Cameras of the IR type have traditionally made use of a plurality of fixed integration times to cover the camera's dynamic range. Every such fixed position has been provided with its own maps. The disadvantage of fixed integration times is that deviations in the image quality are necessary in order to be able to cover a particular dynamic range, since the image quality is optimized only at a single scene temperature. Several fixed integration time positions have been introduced in order to increase the image quality, which improves the image quality at the expense of higher complexity but still does not fully cover optimal integration time positions.

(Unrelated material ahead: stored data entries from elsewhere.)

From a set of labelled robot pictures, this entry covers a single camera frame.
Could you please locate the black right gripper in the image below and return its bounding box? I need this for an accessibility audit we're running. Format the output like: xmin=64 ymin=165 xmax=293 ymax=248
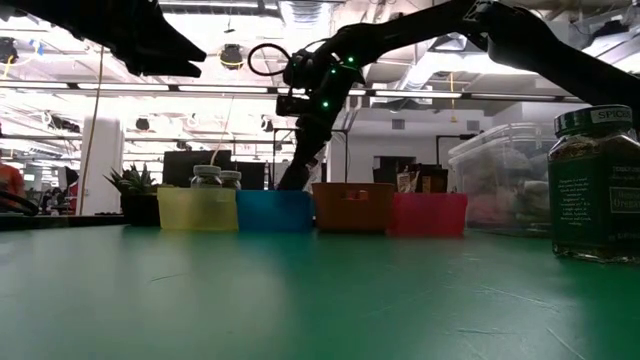
xmin=277 ymin=68 xmax=362 ymax=192

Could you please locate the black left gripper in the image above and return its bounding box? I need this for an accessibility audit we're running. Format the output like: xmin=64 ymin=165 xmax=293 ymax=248
xmin=102 ymin=0 xmax=208 ymax=79

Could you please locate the white-lid spice jar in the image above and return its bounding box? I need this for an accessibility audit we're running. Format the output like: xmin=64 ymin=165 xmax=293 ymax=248
xmin=220 ymin=169 xmax=243 ymax=191
xmin=190 ymin=164 xmax=223 ymax=190

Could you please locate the dark brown spice packet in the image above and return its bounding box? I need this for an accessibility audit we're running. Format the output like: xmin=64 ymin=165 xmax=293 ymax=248
xmin=411 ymin=163 xmax=450 ymax=195

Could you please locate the black background monitor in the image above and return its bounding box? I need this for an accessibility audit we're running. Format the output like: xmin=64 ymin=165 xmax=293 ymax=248
xmin=162 ymin=149 xmax=235 ymax=189
xmin=234 ymin=160 xmax=268 ymax=192

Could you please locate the black ceiling dome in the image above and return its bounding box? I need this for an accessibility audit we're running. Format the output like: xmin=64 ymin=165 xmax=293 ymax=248
xmin=219 ymin=43 xmax=245 ymax=71

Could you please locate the ceiling light strip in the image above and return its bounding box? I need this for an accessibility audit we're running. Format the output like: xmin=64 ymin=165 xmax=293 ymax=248
xmin=177 ymin=84 xmax=270 ymax=95
xmin=374 ymin=89 xmax=464 ymax=100
xmin=77 ymin=82 xmax=171 ymax=92

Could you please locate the teal blue plastic bin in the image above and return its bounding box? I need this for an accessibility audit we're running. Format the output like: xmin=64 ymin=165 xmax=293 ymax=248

An alternative to fixed integration times is to change the integration time dynamically. One disadvantage associated with this is that it involves making a shift away from the integration time which was relevant at the time when the maps were made. This shift away from the integration time at the time when the maps were made gives rise to a low-frequency unevenness of the image. An extra spatial fixed-pattern noise is generated and is visible in low-contrast scenes. A previously known solution to this has been to permit the integration time to be changed only in conjunction with the offset map being updated by a so-called NUC, on uniformity correction. In order for it to function adequately, the solution requires an NUC to be performed as soon as the scene has changed significantly, for example when panning.
For an example of the prior art where the integration time is changed, reference can be made to WO 2008/107117 A1, which describes a procedure for changing the integration time depending on the temperature of an IR sensor.